Think about all of the times we approach a sink or other water/cleaning source. The source could be anywhere: kitchen, bathrooms, outside faucets, public or private. When we approach a cleaning source, we go there because we know that we need to rinse, remove, restore, revive, refresh, renew. The circumstances and actual actions will vary, perhaps wildly, from one approach to another. Regardless, it seems to me that each approach represents a need, and each washing need is both separative and restorative.
We might think of the washroom metaphor as one way of representing our needs in life. When we become aware of a need, consciously or unconsciously we begin looking for help. That help sometimes means removing something: a physical pain, an emotional burden, a relational conflict. That help sometimes means restoring something: physical health, a sense of personal equilibrium, a reunion of a love lost. It becomes fairly obvious that these needs that need something taken away and something restored often come together. In other words, while our needs may show up in our own minds as a burden to be removed, or as something that needs to be restored, they usually are both. The sense of separation and the sense of restoration are flip sides of the same coin, two perceptions of the same experience.
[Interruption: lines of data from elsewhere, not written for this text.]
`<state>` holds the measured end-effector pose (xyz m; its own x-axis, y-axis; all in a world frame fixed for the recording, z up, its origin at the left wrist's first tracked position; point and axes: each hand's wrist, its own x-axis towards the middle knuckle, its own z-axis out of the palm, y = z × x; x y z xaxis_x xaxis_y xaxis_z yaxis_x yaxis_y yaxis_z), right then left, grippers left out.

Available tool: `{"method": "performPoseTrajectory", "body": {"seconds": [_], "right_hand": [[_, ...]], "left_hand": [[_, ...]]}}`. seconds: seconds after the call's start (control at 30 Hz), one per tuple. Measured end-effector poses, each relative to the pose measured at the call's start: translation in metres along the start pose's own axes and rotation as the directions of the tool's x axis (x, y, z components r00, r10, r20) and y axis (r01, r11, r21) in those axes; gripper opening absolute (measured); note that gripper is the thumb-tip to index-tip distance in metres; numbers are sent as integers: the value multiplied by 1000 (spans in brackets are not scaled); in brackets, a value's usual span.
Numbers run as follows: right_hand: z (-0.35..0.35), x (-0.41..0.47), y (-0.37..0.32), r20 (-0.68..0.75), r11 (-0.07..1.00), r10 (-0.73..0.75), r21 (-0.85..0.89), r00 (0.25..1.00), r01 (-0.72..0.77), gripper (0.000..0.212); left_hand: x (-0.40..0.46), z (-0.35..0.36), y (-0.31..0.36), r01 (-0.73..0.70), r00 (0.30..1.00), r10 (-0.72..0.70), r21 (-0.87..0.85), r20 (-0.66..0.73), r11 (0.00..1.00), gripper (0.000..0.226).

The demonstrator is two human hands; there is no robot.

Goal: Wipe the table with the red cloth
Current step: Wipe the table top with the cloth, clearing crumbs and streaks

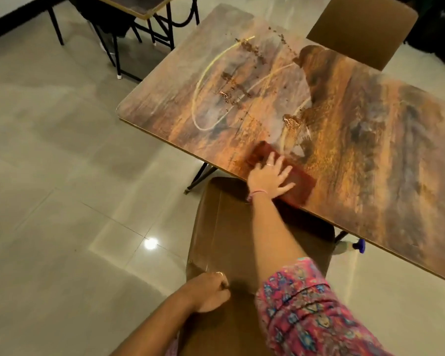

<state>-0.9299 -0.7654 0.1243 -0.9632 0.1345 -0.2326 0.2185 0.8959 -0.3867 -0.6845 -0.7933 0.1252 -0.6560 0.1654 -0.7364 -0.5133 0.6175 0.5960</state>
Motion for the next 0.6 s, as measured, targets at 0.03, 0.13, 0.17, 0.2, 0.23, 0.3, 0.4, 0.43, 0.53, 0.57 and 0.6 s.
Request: {"method": "performPoseTrajectory", "body": {"seconds": [0.03, 0.13, 0.17, 0.2, 0.23, 0.3, 0.4, 0.43, 0.53, 0.57, 0.6], "right_hand": [[13, -11, -19, 16, 995, -99, -14, 995, 99, 55], [43, -48, -52, 141, 903, -415, -55, 899, 426, 55], [47, -58, -52, 189, 834, -526, -74, 829, 546, 56], [47, -61, -45, 226, 760, -613, -96, 757, 643, 56], [43, -56, -36, 244, 701, -669, -106, 702, 705, 56], [29, -40, -12, 255, 662, -715, -53, 651, 748, 57], [5, -4, 16, 181, 789, -609, 38, 772, 613, 52], [-2, 12, 22, 140, 848, -528, 38, 837, 529, 50], [-19, 53, 33, 33, 975, -223, 6, 974, 223, 50], [-22, 63, 30, 4, 993, -118, 5, 993, 118, 49], [-20, 69, 20, -29, 1000, -19, 9, 999, 19, 50]], "left_hand": [[5, -5, 0, 1, 1000, -1, 8, 11, 1000, 36], [19, -19, 5, 4, 999, -5, 33, 45, 999, 42], [21, -22, 8, 3, 999, -5, 43, 49, 999, 43], [23, -26, 10, 0, 998, -3, 57, 55, 998, 42], [27, -32, 11, -9, 998, 5, 74, 57, 997, 38], [28, -39, 10, -11, 999, 9, 38, 35, 999, 29], [32, -62, 3, -42, 999, 42, -7, 34, 999, 23], [35, -72, 0, -58, 998, 58, -5, 35, 998, 24], [43, -100, -10, -102, 994, 102, -11, 45, 995, 25], [45, -111, -15, -115, 992, 116, -21, 59, 993, 24], [47, -123, -22, -126, 989, 128, -38, 77, 991, 24]]}}
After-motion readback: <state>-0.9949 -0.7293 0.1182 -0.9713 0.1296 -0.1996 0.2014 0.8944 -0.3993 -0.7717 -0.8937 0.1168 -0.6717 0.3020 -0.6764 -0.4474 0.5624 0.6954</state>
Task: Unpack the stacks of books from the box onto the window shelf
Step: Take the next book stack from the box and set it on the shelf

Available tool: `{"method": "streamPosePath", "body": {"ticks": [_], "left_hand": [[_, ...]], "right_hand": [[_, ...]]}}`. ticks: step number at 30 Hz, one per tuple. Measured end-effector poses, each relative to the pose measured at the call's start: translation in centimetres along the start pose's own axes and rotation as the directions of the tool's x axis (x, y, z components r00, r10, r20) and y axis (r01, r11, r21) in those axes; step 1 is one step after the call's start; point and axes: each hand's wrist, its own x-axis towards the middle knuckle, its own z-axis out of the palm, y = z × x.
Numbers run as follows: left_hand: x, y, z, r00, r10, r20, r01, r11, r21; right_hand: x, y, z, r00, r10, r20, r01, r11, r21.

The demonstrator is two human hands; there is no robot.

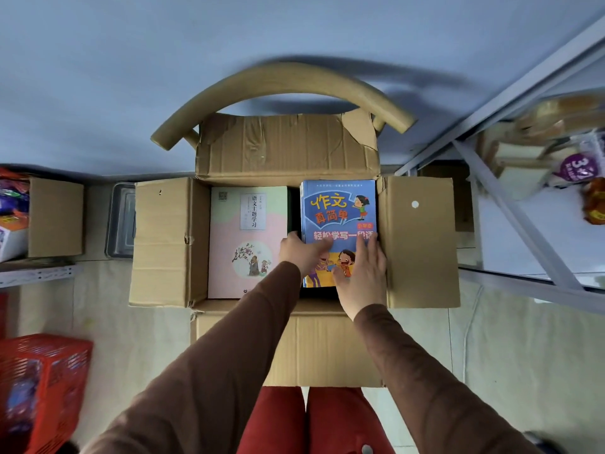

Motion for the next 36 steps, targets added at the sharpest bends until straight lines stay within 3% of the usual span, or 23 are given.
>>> {"method": "streamPosePath", "body": {"ticks": [5,10,14,17,21,28,36], "left_hand": [[-1.3,-0.2,0.5,0.994,-0.029,0.107,0.066,0.930,-0.363],[-3.2,0.0,-0.3,0.998,0.029,0.052,-0.006,0.917,-0.399],[-6.1,0.4,-4.2,0.995,0.025,0.094,0.022,0.883,-0.469],[-10.3,0.6,-8.3,0.997,0.034,0.066,0.005,0.854,-0.520],[-16.6,0.2,-14.6,0.995,0.092,-0.033,-0.092,0.771,-0.630],[-29.8,-5.3,-26.6,0.945,0.154,-0.289,-0.321,0.600,-0.732],[-47.8,-22.3,-38.4,0.815,0.074,-0.575,-0.561,0.348,-0.751]], "right_hand": [[-0.3,0.2,-0.3,1.000,-0.023,-0.006,0.023,0.995,0.093],[-0.6,0.1,-1.0,0.999,-0.050,0.013,0.046,0.972,0.229],[-0.2,-0.7,-2.4,0.987,0.043,0.154,-0.111,0.879,0.464],[-1.4,-3.0,-3.7,0.923,-0.023,0.384,-0.238,0.750,0.617],[-4.9,-8.1,-5.3,0.815,-0.228,0.533,-0.266,0.670,0.693],[-16.2,-21.2,-5.4,0.675,-0.538,0.506,-0.068,0.637,0.768],[-40.2,-31.6,1.8,0.444,-0.714,0.541,0.060,0.627,0.777]]}}
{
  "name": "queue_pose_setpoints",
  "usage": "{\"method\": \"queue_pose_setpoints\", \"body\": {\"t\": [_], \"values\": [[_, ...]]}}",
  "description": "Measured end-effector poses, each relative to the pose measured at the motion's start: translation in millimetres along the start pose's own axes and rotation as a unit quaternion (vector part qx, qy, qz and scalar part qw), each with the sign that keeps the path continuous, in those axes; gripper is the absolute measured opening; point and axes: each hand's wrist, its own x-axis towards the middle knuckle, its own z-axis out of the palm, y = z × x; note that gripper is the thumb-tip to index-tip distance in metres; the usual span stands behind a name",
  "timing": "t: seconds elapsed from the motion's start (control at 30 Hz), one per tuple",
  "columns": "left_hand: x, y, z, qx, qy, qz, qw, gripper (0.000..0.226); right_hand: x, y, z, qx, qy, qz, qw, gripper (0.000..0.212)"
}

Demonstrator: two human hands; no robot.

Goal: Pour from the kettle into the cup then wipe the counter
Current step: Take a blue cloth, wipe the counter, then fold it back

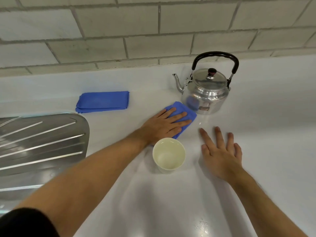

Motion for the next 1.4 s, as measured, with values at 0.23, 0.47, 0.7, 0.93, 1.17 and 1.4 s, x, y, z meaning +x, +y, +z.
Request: {"method": "queue_pose_setpoints", "body": {"t": [0.23, 0.47, 0.7, 0.93, 1.17, 1.4], "values": [[-15, -10, -1, 0.043, -0.011, 0.109, 0.993, 0.054, -2, -1, -8, -0.011, -0.023, 0.005, 1.0, 0.054], [-82, -18, -11, -0.098, -0.044, 0.005, 0.994, 0.048, -1, -1, -11, -0.001, -0.038, 0.001, 0.999, 0.052], [-147, 8, -10, -0.111, -0.007, -0.214, 0.97, 0.049, -2, -4, -15, 0.003, -0.045, 0.008, 0.999, 0.052], [-177, 91, -11, -0.105, 0.021, -0.387, 0.916, 0.053, -2, -8, -30, 0.016, -0.096, 0.01, 0.995, 0.054], [-199, 171, -12, -0.109, 0.014, -0.36, 0.926, 0.055, -39, 6, -44, 0.296, 0.035, -0.01, 0.955, 0.042], [-195, 218, -21, -0.122, 0.007, -0.307, 0.944, 0.058, -105, 0, -56, 0.304, -0.008, -0.088, 0.948, 0.035]]}}
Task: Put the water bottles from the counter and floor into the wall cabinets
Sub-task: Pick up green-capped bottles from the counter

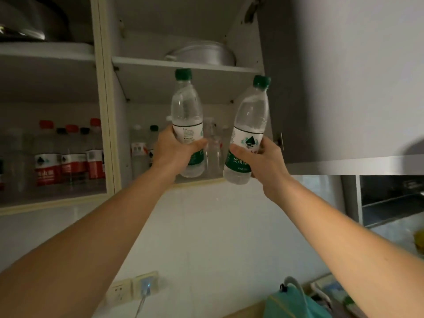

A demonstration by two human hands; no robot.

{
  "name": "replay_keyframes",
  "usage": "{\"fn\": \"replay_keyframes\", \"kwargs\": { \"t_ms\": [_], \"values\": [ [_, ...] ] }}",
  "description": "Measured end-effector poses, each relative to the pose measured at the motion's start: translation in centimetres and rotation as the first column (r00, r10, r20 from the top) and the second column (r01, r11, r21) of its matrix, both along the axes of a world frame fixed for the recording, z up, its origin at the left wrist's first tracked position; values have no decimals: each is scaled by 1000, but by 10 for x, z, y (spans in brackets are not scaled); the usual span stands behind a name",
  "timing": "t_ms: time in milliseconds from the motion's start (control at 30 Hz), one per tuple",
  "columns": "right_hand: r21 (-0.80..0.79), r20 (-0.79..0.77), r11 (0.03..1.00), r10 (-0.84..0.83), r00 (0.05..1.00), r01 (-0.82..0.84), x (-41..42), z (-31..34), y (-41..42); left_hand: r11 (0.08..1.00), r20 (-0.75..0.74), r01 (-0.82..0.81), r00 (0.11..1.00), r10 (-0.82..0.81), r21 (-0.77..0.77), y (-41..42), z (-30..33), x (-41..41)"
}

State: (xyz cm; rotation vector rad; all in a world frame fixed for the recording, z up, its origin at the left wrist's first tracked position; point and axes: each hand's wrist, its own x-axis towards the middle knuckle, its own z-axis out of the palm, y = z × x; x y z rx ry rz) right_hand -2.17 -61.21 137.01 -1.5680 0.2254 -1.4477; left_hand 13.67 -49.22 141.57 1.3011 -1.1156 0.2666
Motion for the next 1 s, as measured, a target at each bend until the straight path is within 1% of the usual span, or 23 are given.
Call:
{"fn": "replay_keyframes", "kwargs": {
  "t_ms": [133, 233, 333, 433, 567, 667, 767, 900, 1000],
  "values": [
    [48, -79, 999, -9, 997, 12, 15, 8, -32, 996, -70, -73, 995, 76, 45, -26, 9, 20],
    [41, -106, 999, -21, 994, 25, 27, 14, -56, 991, -90, -126, 988, 129, 34, -43, 5, 38],
    [11, -111, 1000, -7, 994, 8, 42, 25, -76, 986, -88, -151, 984, 156, 65, -58, 0, 53],
    [-34, -172, 999, 19, 985, -25, 57, 38, -90, 983, -60, -160, 984, 166, 92, -71, -2, 67],
    [-69, -309, 996, 35, 950, -60, 76, 44, -107, 961, 38, -180, 984, 176, 209, -78, -4, 79],
    [-82, -306, 996, 19, 952, -47, 86, 41, -119, 933, 129, -253, 965, 227, 255, -78, -2, 86],
    [-106, -324, 993, 12, 946, -49, 94, 40, -129, 909, 173, -296, 951, 254, 294, -80, 3, 90],
    [-141, -350, 990, -22, 936, -29, 100, 41, -138, 903, 178, -315, 946, 272, 291, -95, 3, 89],
    [-159, -357, 987, -78, 931, 22, 107, 41, -147, 913, 164, -299, 951, 261, 277, -114, -1, 88]
  ]
}}
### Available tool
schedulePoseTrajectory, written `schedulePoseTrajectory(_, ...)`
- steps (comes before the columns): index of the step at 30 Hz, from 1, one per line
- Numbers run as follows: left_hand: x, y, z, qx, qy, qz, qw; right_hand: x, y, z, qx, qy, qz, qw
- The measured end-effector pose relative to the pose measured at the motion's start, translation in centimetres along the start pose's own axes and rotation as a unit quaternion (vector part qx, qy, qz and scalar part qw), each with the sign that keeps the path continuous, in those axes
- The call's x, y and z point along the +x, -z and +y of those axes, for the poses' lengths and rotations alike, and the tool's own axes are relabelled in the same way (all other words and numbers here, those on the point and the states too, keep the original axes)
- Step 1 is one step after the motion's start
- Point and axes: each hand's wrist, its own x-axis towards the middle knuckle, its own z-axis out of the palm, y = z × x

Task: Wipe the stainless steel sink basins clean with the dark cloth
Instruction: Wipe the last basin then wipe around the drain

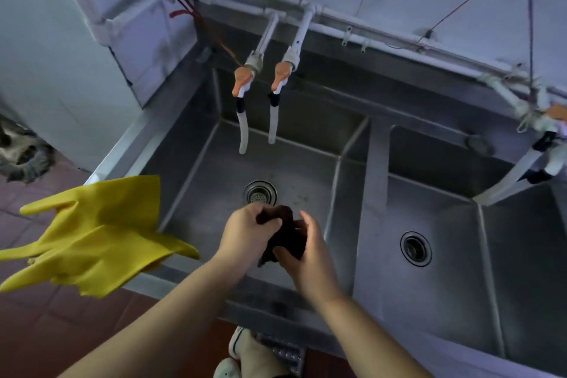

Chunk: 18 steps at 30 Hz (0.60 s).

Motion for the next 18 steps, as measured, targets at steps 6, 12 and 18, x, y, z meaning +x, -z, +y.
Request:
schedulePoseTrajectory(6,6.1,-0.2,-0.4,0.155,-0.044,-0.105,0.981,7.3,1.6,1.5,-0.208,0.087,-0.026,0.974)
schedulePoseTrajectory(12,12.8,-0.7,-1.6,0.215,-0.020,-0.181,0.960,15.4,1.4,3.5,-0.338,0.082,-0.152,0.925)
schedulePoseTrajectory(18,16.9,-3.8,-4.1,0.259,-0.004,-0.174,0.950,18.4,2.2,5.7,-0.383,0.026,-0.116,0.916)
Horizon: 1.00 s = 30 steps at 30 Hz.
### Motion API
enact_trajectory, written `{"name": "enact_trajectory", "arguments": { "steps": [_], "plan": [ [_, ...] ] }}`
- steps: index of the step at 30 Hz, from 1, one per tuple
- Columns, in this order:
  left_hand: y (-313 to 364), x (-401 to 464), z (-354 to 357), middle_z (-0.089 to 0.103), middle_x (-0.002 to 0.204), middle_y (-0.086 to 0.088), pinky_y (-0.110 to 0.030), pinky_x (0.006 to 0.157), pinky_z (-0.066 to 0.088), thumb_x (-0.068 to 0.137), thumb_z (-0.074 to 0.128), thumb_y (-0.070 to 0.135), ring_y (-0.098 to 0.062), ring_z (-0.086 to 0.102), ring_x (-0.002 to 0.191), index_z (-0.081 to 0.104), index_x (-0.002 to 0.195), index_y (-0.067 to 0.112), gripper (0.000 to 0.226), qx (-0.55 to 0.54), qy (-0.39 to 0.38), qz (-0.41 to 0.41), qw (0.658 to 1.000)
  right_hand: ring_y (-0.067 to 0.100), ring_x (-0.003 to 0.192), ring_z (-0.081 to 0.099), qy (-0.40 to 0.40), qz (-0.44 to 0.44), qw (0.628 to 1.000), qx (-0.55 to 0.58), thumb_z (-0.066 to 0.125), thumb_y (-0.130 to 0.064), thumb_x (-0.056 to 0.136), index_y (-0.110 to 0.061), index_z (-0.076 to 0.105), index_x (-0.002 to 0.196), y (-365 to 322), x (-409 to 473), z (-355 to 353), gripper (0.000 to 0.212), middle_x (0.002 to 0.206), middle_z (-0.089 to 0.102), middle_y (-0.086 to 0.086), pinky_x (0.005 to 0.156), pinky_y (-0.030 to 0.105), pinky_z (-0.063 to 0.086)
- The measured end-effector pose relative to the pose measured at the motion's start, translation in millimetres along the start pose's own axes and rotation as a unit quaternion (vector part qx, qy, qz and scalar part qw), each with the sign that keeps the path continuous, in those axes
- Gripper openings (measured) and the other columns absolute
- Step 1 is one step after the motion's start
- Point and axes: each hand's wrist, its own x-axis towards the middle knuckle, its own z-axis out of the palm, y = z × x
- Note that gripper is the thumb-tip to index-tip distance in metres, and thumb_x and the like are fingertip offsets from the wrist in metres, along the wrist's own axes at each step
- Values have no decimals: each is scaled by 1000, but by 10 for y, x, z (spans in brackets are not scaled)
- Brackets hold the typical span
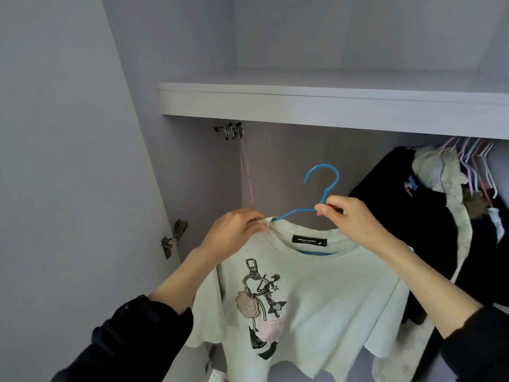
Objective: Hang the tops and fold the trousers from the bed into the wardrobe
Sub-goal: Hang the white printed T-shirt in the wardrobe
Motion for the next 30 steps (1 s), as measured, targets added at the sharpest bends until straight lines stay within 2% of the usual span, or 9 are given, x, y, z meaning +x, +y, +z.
{"name": "enact_trajectory", "arguments": {
  "steps": [3, 6, 10, 14, 17, 19, 22, 26, 30],
  "plan": [
    [-44, -50, 59, 52, 86, 17, -26, 69, 34, 94, 53, 31, -11, 54, 85, 66, 104, 19, 20, 31, 32, -15, 999, 4, 53, 42, 7, 23, 999, 44, 63, -24, 88, -4, 65, 76, 84, -19, -38, 24, 59, 50, 5, 63, 27, 35],
    [-58, -60, 165, 60, 95, 7, -30, 67, 35, 97, 46, 24, -21, 57, 89, 62, 102, 14, 19, 41, 62, -38, 997, 7, 62, 47, -29, 27, 999, 15, 65, -19, 87, -1, 68, 78, 211, -21, -57, 20, 68, 57, 12, 69, 28, 37],
    [-84, -65, 264, 61, 100, -2, -38, 73, 44, 99, 42, 21, -30, 58, 90, 59, 103, 10, 21, 44, 23, -29, 998, 8, 66, 51, -57, 61, 996, 11, 62, -13, 89, -18, 67, 74, 341, -100, -75, 17, 67, 59, -7, 66, 19, 39],
    [-105, -9, 367, 58, 107, -2, -38, 83, 45, 99, 42, 16, -26, 55, 100, 62, 115, 12, 25, 52, -27, -10, 998, 8, 66, 48, -30, 87, 994, 52, 60, -13, 90, -20, 66, 72, 502, -195, -20, 20, 63, 60, -18, 69, 26, 40],
    [-42, 56, 420, 58, 119, -5, -46, 90, 44, 95, 43, 4, -30, 51, 109, 57, 125, 14, 35, 93, 4, 34, 995, 3, 64, 50, 13, 127, 985, 112, 59, -10, 90, -11, 69, 81, 559, -224, -60, 13, 70, 61, -8, 63, 10, 38],
    [74, 145, 416, 57, 121, -11, -51, 86, 47, 87, 43, -2, -35, 52, 106, 51, 128, 15, 45, 114, 51, 82, 989, 4, 50, 35, 11, 201, 965, 167, 55, -12, 93, -9, 66, 83, 629, -200, -146, 15, 61, 44, -6, 45, 10, 29],
    [328, 321, 335, 49, 128, -17, -53, 91, 45, 77, 44, -7, -38, 46, 117, 38, 130, 15, 58, 152, 115, 146, 971, 9, 49, 26, -37, 301, 916, 262, 47, -4, 94, -1, 63, 95, 744, -112, -264, 16, 63, 34, -1, 44, 19, 19],
    [693, 591, 196, 24, 147, -18, -55, 112, 20, 70, 51, -15, -40, 16, 138, 29, 141, 10, 79, 228, 206, 229, 923, 13, 57, 36, -29, 325, 854, 405, 30, 9, 88, 1, 59, 96, 852, -37, -356, 31, 71, 39, 4, 41, 17, 32],
    [959, 898, 148, 11, 152, -11, -62, 110, 8, 68, 52, -11, -41, 7, 139, 18, 146, 16, 89, 301, 258, 242, 886, 17, 65, 46, 8, 298, 812, 502, 23, 15, 88, 1, 53, 116, 996, 41, -511, 43, 78, 44, 5, 44, 19, 46]
  ]
}}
Recently, I came in from some serious weeding in one of our flower beds. In the process of pulling weeds and redistributing mulch, I came across a small bundle of poison oak. Over the years, I have become fairly allergic to poison oak. I knew, once I saw it, that I would have to go straight from the garden to the shower. I NEEDED to make sure that the oil from the poison oak leaves was completely removed from my body, especially my hands and arms which were most likely exposed, and then my face which I had touched several times with the side of my arm to wipe away sweat. I also NEEDED to be able to use my hands to prepare and eat lunch. One shower, one trip to the washroom to rid myself of something and to restore something to myself.
When you look around your life and become aware of needs, which “washrooms” do you go to? What do you seek to be relieved of? What do you hope will be restored to you?